Unfortunately I know this isn’t true. Neither labour nor conservative countenance electoral reform. It suits both of them. Rupe loves it too of course. But he isn’t the only oligarch to take into account. I guess it makes things simple for the Mail and Torygraph etc. too but everywhere else manages to keep an ecosystem of similarly awful oligarchs afloat with shifting networks of coalitions and alliances. I mean the English political classes loved Borgen didn’t they? Was it just Sidse Babett Knudsen’s amazing English accent?
ETA from the Financial Times
I don’t know if that can ever be quantified or true. E.g. Sinn Féin have reacted to energy/cost crises in a fairly centrist way. They may be left of English and Irish labour parties but that’s hardly noteworthy.
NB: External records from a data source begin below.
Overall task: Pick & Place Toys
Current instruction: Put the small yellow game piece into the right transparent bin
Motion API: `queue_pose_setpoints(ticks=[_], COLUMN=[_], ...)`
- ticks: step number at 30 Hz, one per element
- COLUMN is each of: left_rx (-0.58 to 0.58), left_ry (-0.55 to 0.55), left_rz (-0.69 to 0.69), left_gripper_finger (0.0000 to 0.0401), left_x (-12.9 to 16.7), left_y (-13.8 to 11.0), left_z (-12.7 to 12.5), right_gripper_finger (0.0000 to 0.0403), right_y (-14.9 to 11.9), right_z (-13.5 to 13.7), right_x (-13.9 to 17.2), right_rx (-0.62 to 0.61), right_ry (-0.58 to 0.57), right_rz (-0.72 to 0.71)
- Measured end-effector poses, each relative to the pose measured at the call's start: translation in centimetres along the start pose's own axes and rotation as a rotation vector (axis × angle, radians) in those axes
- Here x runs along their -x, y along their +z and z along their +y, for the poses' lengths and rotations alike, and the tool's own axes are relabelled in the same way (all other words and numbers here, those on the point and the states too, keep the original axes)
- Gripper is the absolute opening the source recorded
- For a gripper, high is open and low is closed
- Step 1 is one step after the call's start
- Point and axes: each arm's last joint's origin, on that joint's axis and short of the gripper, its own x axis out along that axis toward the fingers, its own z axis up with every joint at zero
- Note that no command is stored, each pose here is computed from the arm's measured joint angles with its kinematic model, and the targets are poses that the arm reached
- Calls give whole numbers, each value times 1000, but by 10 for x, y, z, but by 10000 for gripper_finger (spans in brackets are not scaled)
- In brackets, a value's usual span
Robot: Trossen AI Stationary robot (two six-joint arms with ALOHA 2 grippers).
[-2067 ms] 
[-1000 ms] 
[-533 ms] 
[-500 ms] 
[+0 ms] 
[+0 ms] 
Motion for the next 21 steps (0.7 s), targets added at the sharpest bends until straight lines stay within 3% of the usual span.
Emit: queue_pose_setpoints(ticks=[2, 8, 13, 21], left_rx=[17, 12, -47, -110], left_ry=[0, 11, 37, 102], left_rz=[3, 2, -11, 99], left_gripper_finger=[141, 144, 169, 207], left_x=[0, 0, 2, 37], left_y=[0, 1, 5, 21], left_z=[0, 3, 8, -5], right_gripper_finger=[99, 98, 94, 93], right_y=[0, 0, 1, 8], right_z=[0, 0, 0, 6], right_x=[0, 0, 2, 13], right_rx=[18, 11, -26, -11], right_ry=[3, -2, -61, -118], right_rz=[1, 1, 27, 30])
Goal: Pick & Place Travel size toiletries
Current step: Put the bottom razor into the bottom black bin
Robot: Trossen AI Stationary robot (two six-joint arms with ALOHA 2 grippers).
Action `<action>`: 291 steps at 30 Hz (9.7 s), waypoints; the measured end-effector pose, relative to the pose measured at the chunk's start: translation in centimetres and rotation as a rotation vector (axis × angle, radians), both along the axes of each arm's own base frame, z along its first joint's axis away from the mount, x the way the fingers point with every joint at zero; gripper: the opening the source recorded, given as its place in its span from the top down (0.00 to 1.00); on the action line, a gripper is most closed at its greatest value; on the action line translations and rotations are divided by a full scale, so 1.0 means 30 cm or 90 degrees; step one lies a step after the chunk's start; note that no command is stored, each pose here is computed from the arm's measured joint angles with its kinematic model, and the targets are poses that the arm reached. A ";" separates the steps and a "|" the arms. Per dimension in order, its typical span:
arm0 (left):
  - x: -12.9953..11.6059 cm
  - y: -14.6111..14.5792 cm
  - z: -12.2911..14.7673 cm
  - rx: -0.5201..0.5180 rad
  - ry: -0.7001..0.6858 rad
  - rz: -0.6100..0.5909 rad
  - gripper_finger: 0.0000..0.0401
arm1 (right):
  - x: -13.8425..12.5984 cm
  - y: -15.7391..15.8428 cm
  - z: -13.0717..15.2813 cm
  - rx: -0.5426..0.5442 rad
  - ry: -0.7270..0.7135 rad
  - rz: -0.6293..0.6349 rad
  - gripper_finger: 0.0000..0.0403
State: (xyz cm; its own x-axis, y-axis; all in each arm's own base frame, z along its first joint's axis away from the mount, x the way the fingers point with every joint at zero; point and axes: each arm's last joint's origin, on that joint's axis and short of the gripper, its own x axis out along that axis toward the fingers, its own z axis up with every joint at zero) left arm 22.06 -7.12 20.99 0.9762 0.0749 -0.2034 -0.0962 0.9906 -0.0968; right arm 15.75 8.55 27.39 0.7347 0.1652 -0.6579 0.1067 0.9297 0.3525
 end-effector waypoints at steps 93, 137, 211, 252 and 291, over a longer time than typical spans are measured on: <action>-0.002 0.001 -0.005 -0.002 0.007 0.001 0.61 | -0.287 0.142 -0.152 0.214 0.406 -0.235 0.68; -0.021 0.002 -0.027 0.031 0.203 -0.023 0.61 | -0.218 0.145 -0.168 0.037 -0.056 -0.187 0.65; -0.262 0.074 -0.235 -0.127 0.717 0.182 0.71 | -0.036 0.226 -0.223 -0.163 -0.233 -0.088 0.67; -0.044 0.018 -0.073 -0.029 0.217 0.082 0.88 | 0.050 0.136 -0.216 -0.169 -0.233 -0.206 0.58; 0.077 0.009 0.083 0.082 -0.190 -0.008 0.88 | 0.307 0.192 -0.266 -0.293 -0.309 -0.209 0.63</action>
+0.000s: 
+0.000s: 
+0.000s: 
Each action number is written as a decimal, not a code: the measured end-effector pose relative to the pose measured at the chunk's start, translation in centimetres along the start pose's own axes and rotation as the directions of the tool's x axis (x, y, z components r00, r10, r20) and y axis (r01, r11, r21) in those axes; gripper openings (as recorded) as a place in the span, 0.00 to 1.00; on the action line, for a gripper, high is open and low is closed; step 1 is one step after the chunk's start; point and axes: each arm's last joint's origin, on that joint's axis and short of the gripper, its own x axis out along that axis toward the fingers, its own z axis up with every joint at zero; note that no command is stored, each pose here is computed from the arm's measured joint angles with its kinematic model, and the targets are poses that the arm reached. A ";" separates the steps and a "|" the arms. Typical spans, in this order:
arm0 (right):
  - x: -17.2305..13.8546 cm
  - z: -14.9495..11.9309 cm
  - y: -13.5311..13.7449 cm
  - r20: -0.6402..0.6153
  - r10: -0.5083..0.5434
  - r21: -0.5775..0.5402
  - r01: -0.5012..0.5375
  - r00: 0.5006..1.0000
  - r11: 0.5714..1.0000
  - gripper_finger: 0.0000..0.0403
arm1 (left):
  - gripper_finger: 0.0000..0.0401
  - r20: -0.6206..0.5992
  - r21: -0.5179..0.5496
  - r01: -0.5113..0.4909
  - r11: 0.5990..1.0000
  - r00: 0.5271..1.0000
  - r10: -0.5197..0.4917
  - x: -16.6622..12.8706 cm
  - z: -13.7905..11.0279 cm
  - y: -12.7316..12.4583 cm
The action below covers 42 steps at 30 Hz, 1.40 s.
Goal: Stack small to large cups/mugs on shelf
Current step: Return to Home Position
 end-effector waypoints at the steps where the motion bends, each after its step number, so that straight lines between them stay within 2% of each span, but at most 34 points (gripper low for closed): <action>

Here’s the article and their political compass of how far the Conservatives have goosestepped to the right of their voters is pretty stark. I have something of a bias against those diagrams as they always show the people with a more reasonable left/centre/libertarian belief than the parties.
No fucking way are Labour that economic left wing, unless they are including the backbenchers. The last two years of Sir Keith have been a rejection of the most milquetoast social democratic policies in the name of capitalism.
The only way that spectrum works is if it is possible to get a negative score.
They have them to the right of the US Democratic party which at least recognises the journey. Obviously their centre point is not one I agree with in the first place.
The data for that graphic seems to come from this project:
And the citation of “FT research” would suggest that they’ve used the survey’s questions to code up updated positions for Truss and Starmer’s current policies. So while not an ideal measure, it does have a robust methodology behind it.
I don’t know. They’re at the same spot as the US Democrats, a mainstream right wing party. Seems about right.
If you are replying to the bit I think you are (my dislike of political compasses) it’s not that the methodology isn’t robust, it’s that there is a relatively empirical measurement of people’s political beliefs that isn’t self reported sentiment, it’s how we vote. In situations where people have options to vote with their sentiment the political compass still doesn’t match their actual voting.I understand that is not the case in the UK though.
They are both positioned left of centre though. I don’t think I could put either of them any lower than 4.5.
Maybe it’s because I have more awareness of left wing economics, and how Marxist-Leninist parties like the Cuban Communist Party are traditionally the right wing of communism. That’s why I suggested that it only works if you can get a negative score.
Well, he called that right, didn’t he. Not that it was a hard thing to call. But yet again he shows why he has long been one of the more admirable political/economic commentators.
divideddeluded by a common language
This looks interesting. Al Jazeera have uncovered a load of files detailing the witch-hunts and deliberate self-sabotage going on at the heart of the Labour party as it tried to purge itself of a leadership elected by the membership.
King Charles III is reportedly abandoning plans to attend and deliver a speech at the Cop27 climate change summit on the advice of Liz Truss.
My takeaway from The Crown - a piece of fiction, I know - is that the show creators/writers/advisers have been mildly sympathetic to all of the important Royals (Andrew isn’t in it much), but they fucking hate Charles.